Brought to you by NumFOCUS Foundation and O’Reilly Media Inc.
The official Jupyter Conference
August 22-23, 2017: Training
August 23-25, 2017: Tutorials & Conference
New York, NY

Jupyter notebooks and production data science workflows

Andrew Therriault (City of Boston)
11:05am–11:45am Friday, August 25, 2017
Usage and application
Location: Sutton Center/Sutton South Level: Intermediate
Average rating: *****
(5.00, 1 rating)

Who is this presentation for?

  • Data scientists, software developers, data science engineers, systems architects, and data science managers

Prerequisite knowledge

  • Basic familiarity with Jupyter notebooks
  • An understanding of the essential concepts of production deployments (version control, automation, reusable code, etc.)

What you'll learn

  • Explore options for building data science workflows that offer the benefits of working in Jupyter while still allowing for essential production features such as automation, version control, code reuse, collaboration, and monitoring

Description

Until recently, Jupyter notebooks were primarily a tool for individual data scientists working on their own machines. Software engineers used them mostly for doing exploratory or one-off analyses or at most, early-stage development of things that would eventually need to move elsewhere. When it came time to move to production, a project would need to be exported to ordinary Python scripts and worked on like any other code.

That mindset is finally changing in many large organizations, as Jupyter has become a first-rate member of enterprise-scale data science stacks. But there’s no one right way to use Jupyter in production. With the ability to run notebooks in the background, data scientists have the option of keeping all of their code in Jupyter while still maintaining the reliability and automation capability of standard Python scripts.

But just because you can stay in Jupyter, should you? Andrew Therriault walks you through several different production workflows for combining Jupyter with standard Python scripts, modules, and packages. Using real-world examples from his own experience, Andrew covers the pros and cons of each approach, giving you the knowledge you need to apply to your own projects.

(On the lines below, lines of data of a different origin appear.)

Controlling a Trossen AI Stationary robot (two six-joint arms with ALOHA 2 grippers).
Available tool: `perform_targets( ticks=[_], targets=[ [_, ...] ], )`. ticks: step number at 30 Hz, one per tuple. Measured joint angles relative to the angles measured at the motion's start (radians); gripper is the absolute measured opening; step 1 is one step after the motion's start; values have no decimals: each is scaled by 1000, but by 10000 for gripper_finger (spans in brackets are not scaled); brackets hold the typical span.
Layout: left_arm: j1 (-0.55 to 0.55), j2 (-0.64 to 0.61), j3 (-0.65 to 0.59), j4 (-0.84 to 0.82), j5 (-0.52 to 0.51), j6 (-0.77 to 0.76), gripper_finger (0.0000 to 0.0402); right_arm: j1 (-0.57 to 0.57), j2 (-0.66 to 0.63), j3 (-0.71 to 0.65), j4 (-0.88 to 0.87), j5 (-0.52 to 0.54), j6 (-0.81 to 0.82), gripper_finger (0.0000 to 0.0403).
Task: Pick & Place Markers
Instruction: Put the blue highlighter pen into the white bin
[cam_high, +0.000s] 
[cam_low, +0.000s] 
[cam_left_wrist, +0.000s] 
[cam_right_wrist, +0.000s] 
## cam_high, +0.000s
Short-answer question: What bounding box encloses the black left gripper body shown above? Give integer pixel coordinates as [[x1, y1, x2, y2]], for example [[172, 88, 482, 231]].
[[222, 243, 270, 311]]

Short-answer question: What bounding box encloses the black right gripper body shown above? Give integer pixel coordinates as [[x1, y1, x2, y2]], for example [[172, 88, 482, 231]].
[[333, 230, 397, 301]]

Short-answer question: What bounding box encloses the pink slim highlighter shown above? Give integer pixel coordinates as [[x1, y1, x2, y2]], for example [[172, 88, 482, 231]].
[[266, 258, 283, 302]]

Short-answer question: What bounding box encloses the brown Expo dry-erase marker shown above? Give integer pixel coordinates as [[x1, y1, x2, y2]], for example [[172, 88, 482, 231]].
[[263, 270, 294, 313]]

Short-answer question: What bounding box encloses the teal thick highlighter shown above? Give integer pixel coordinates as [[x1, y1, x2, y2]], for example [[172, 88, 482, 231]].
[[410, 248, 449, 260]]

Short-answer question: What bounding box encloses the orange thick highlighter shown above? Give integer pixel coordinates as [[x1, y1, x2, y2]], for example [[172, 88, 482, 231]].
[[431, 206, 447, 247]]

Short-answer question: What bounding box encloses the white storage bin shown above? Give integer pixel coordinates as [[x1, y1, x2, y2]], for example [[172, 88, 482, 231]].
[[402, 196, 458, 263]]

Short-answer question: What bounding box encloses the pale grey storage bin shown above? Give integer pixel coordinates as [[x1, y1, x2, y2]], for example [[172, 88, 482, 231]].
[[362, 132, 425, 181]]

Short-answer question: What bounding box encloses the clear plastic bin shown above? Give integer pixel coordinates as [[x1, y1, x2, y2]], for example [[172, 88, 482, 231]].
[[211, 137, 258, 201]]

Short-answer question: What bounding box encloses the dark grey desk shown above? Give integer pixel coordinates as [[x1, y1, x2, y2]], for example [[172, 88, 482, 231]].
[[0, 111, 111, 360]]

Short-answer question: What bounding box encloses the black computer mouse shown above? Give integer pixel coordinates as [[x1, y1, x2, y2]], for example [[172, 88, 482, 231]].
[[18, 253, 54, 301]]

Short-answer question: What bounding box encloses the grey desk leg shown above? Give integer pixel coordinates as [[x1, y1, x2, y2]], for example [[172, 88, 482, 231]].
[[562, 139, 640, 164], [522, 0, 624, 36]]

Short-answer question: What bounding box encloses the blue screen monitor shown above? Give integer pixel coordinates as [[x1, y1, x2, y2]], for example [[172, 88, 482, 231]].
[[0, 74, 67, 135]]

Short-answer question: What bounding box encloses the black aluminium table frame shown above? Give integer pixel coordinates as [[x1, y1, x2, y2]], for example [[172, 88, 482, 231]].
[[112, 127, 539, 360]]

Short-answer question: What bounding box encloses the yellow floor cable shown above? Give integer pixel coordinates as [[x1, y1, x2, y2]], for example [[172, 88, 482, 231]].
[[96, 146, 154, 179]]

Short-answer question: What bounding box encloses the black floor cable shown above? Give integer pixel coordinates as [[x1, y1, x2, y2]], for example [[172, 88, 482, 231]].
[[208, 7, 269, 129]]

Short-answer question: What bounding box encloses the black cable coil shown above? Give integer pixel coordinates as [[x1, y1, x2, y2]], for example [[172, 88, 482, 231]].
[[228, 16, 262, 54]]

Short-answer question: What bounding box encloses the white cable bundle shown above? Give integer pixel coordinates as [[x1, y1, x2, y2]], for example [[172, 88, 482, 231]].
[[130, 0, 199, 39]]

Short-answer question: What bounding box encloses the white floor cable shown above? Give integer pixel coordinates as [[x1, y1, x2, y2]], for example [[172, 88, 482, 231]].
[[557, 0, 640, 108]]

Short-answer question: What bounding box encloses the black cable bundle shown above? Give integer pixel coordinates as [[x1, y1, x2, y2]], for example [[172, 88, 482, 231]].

Photo of Andrew Therriault

Andrew Therriault

City of Boston

Andrew Therriault is the chief data officer for the City of Boston, where he leads Boston’s Analytics team, a nationally recognized leader in using data science to improve city operations and make progress in critical areas such as public safety, education, transportation, and health. Previously, Andrew was director of data science for the Democratic National Committee and served as editor of Data and Democracy: How Political Data Science Is Shaping the 2016 Elections from O’Reilly. He holds a PhD in political science from NYU and completed a postdoctoral research fellowship at Vanderbilt.